Among the best strivers after indifference are the would-be stoics. Pride forbids them to be overcome by grief and pain, whether their own or another's. They pretend to great strength of mind. They think by allowing no show of feeling to master all emotion. They make no harsh profession of indifference. They try to keep their minds on what they describe to themselves as " a plane " above distress and conflict. In reality they do but make a strong effort of concentration, and in the effort occasionally break down altogether and injure themselves mentally. Nature will not have us to be proud. If we take trouble simply, crying out in moderation and admitting our misery, she will console us by that remedy of time in which no one ever put any faith, but which does heal, nevertheless, most of those who are not too proud to give in. Time is the great anti-faith-cure doctor, whom all his patients distrust but who fails seldom—though he does fail now and then—and can only at last prescribe death.

Certain mystics have lived, and we suppose do live now, in a state of mind which might be described as indifference. Mystics of genius have made known their mental condition to the world, to its great gain. Among our ordinary acquaintance we often suspect a mystic tendency. We see, or we think we see, those humbler men of the spirit who do not possess the gift of self-revelation. In the cool light of their serenity they stand apart from their fellows. Their place is not in the sun, but among the stars. They are not to be confounded with the optimists, for optimists are always touched with enthusiasm. It is this rather than their gaiety which gives them their dynamic force. The man who can be called an indifferent even of the highest type has no force—at best he has a sort of active resignation.

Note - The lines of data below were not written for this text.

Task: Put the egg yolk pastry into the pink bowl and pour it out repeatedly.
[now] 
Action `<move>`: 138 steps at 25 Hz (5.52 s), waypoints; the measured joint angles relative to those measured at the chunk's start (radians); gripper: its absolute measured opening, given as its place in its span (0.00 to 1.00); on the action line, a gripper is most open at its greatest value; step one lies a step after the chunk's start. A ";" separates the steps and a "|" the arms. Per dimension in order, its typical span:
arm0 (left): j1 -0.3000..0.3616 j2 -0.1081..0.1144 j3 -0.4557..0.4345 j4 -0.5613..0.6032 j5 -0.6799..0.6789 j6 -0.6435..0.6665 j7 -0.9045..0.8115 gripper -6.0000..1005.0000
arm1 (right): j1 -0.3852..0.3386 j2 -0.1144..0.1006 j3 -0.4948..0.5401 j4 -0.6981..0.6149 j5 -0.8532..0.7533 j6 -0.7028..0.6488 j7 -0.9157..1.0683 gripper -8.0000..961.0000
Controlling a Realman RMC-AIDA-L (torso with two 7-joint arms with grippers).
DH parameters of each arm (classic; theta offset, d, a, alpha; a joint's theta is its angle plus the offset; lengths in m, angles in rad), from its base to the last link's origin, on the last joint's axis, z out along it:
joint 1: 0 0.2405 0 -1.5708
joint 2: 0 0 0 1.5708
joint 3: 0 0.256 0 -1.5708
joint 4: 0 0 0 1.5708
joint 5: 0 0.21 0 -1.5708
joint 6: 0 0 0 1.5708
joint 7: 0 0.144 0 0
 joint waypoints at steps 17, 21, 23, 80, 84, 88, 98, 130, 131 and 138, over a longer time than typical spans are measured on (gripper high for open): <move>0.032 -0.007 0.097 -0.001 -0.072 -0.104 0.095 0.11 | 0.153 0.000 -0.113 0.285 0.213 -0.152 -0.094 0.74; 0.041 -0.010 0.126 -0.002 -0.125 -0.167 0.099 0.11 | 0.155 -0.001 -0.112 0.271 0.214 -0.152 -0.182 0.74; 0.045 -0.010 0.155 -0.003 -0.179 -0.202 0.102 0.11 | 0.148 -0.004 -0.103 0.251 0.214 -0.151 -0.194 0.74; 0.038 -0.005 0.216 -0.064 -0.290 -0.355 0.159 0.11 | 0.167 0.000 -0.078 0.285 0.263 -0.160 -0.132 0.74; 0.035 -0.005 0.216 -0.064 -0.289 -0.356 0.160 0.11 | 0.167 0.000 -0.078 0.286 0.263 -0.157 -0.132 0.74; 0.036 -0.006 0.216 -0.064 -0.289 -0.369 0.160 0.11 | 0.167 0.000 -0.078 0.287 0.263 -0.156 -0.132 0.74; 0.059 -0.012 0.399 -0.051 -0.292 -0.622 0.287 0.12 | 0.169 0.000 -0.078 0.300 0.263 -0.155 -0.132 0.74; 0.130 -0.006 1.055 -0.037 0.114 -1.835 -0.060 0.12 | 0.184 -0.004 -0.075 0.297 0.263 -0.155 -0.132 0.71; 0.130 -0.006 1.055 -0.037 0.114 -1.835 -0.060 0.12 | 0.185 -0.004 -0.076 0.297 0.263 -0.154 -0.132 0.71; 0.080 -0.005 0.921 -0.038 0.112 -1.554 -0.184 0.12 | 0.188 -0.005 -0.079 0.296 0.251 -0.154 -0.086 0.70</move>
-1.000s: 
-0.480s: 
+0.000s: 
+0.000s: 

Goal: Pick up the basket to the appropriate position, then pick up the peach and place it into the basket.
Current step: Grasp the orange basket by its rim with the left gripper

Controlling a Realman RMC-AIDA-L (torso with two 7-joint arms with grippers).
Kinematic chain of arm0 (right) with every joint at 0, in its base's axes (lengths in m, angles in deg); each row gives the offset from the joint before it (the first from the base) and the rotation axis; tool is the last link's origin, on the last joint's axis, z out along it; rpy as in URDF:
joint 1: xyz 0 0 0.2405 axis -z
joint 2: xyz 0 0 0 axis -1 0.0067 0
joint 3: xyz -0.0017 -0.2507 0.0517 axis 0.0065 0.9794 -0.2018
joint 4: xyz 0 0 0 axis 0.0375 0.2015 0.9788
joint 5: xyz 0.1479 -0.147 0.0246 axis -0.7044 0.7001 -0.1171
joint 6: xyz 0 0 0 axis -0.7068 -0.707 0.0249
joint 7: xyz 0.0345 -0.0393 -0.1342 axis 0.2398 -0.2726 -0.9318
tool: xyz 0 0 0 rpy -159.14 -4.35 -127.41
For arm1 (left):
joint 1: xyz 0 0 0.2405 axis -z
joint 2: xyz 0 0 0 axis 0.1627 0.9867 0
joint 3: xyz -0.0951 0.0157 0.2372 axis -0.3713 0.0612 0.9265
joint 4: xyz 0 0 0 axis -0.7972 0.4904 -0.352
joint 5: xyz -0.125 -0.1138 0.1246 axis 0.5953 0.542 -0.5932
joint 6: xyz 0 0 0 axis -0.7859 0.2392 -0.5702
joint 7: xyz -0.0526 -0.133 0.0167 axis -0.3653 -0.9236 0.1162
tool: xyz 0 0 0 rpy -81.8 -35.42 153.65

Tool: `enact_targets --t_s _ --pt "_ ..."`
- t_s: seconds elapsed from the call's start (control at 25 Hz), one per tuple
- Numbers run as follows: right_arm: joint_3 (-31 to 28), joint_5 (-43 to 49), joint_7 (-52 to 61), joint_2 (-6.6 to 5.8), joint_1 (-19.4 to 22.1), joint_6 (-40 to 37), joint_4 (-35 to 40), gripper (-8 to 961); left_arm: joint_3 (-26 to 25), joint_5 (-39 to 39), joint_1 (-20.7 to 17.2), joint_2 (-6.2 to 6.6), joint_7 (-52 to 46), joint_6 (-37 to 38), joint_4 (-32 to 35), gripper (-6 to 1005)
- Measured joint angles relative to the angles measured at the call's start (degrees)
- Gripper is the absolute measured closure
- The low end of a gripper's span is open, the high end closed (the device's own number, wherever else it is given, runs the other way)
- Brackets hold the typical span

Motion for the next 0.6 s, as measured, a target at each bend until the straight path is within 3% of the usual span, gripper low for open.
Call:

To tell the truth, there is something irritating about the serenity of the latter-day mystic. Is it simply the old Adam in us ordinary men which makes us feel this ? The great mystics stand with the great poets above criticism, but all mystics, big and little, are in a sense refugees. They have fled before the terrors and puzzles of the actual. They have found a refuge, but they have chosen to live aloof from the waking world, and the waking world is uneasy in their presence. The refusal to suffer is not always an ignoble thing, but it is not so noble as endurance.